We criticize religious zealots for their "overly emotional" reactions to attacks on their core beliefs, but we never recognize the same emotional volcanoes that lie just beneath the thin veneer of our own "scientific" beliefs.

And anon 6:24 - if All Creationists do is try to pick holes in scientific research by whatever means, then they are no worse than Scientists pursuing competing theories - and don't even try to tell me that "Scientists" don't "misrepresent" other people's research or deliberately "obfuscate" it - I've watched the CAGW debate too long to accept that statement as anything but wishful thinking.

Your Name Is said...

Stan, if you hate science so much, why are you using a god damn computer?

Anonymous said...

Scientific theories are based on scientific evidence, even if different scientists may have competing opinions. However, Creationists never put forward actual scientific evidence for their own Creationist beliefs - which are not "theories" in the scientific sense, but usually just pure speculation about what might support their pre-existing religious ideas or literal interpretations of the Bible or other "holy-books".

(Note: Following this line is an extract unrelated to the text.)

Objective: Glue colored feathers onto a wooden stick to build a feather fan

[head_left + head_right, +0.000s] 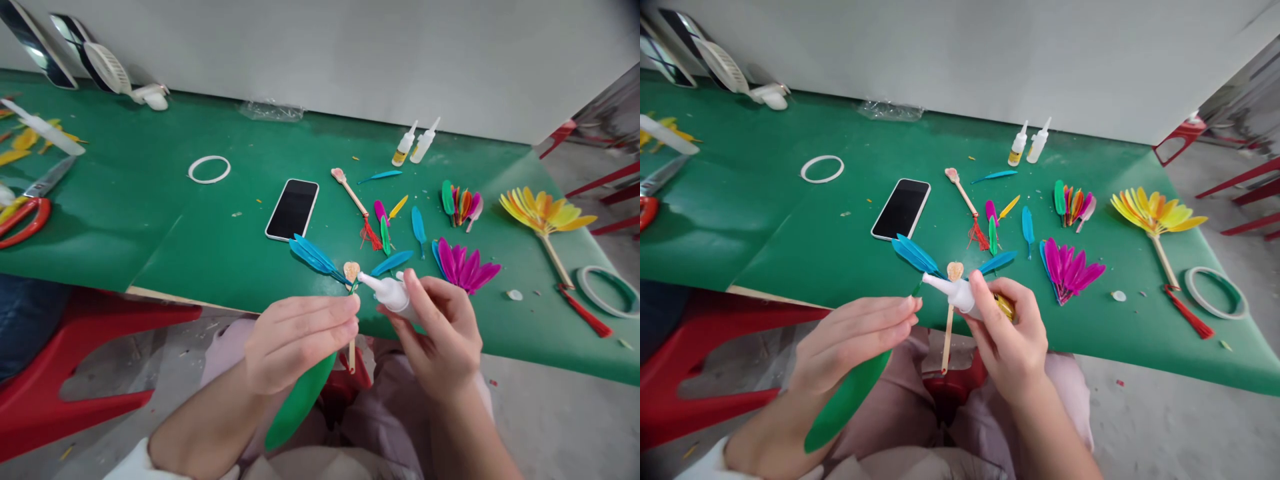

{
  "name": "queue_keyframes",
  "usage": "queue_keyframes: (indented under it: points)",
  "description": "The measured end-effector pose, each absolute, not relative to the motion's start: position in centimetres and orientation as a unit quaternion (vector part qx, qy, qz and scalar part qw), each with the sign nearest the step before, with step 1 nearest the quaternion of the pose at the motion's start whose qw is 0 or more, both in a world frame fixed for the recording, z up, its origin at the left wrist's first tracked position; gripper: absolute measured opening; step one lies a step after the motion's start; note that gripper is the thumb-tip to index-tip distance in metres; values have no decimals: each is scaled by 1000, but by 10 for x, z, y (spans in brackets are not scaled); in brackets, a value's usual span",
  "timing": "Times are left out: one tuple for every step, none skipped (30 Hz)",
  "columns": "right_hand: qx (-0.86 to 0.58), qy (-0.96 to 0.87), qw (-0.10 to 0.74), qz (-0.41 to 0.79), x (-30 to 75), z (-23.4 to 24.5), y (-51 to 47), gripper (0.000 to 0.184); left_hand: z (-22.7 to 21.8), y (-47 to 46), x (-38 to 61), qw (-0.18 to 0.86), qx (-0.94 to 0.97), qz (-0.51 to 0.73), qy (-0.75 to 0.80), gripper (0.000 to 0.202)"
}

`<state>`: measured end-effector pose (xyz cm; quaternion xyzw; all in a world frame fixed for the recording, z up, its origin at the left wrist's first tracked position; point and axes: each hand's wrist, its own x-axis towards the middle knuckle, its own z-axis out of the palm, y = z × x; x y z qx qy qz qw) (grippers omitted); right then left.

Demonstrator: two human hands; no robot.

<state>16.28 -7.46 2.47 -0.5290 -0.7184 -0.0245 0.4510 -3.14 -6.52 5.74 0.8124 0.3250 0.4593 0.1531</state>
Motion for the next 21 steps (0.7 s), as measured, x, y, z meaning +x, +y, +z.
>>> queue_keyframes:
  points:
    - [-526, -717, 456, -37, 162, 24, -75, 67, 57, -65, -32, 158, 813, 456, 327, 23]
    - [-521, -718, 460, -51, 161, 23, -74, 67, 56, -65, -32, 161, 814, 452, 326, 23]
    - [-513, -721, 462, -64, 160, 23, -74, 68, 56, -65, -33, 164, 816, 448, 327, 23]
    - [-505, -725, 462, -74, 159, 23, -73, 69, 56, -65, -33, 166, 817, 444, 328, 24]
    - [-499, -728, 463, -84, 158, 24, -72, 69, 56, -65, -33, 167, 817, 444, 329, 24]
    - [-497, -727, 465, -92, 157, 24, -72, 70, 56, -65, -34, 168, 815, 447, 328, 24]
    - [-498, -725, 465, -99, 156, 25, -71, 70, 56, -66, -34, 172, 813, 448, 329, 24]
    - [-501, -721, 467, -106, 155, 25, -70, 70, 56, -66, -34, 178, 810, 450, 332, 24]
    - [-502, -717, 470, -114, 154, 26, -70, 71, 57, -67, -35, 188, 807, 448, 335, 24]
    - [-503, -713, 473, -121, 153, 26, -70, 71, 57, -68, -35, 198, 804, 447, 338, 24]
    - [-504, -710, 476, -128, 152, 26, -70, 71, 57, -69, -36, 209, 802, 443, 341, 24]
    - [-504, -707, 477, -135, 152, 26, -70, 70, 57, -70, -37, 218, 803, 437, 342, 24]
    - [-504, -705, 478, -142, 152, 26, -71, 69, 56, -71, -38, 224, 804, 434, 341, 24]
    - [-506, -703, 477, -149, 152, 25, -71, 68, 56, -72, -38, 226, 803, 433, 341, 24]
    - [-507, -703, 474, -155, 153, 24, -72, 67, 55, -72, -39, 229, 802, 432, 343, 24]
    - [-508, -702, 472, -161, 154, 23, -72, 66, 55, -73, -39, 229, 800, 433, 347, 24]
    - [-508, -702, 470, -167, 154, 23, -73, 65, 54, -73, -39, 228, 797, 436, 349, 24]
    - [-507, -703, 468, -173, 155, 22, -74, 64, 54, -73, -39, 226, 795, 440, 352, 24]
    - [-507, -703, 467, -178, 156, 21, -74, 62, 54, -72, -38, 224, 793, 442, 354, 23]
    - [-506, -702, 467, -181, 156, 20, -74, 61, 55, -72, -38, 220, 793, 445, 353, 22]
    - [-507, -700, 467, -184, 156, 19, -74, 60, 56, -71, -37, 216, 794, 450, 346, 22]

The misrepresentation or misunderstanding by Creationists about generally accepted scientific findings, such as biological evolution, is so often of the egregious kind, such as the comments of 3:52 AM.

Bird of Pardise said...

Theres some truth in the name of hat movie EXPELLED NO INTELLEGENT ALLOWED dawinism is STUPID

Uno Hu said...

Come on people, quit avoiding the elephant in the room and talking around the subject. We all know anyone who rejects any part of Darwin's Theory of the Evolution of the Species" is ignorant and malevolent. There is no point in further discussion of that.

We need to decide now what length of prison term should be imposed upon such a malefactor.

Anonymous said...

Anon 3:52- and you're wrong.
And ignorant. If you don't understand the Laws of Thermodynamics (and you don't), or basic genetics (and you don't) you should try reading a book on physics or genetics. Just a hint.

PROTIP- if you look at the 2nd Law sometime, the words you are needing to understand are "isolated system". You're welcome.

Anonymous said...

11:06 Creationists like 3:52 just regurgitate what they've been told are arguments against scientific findings they don't like by misinterpreting other scientific findings; and the mis-application of the 2nd Law of Thermodynamics is a classic example that's even become a joke because it's become such a standby for Creationists (most of whom probably and evidently never actually bother to examine such scientific Laws).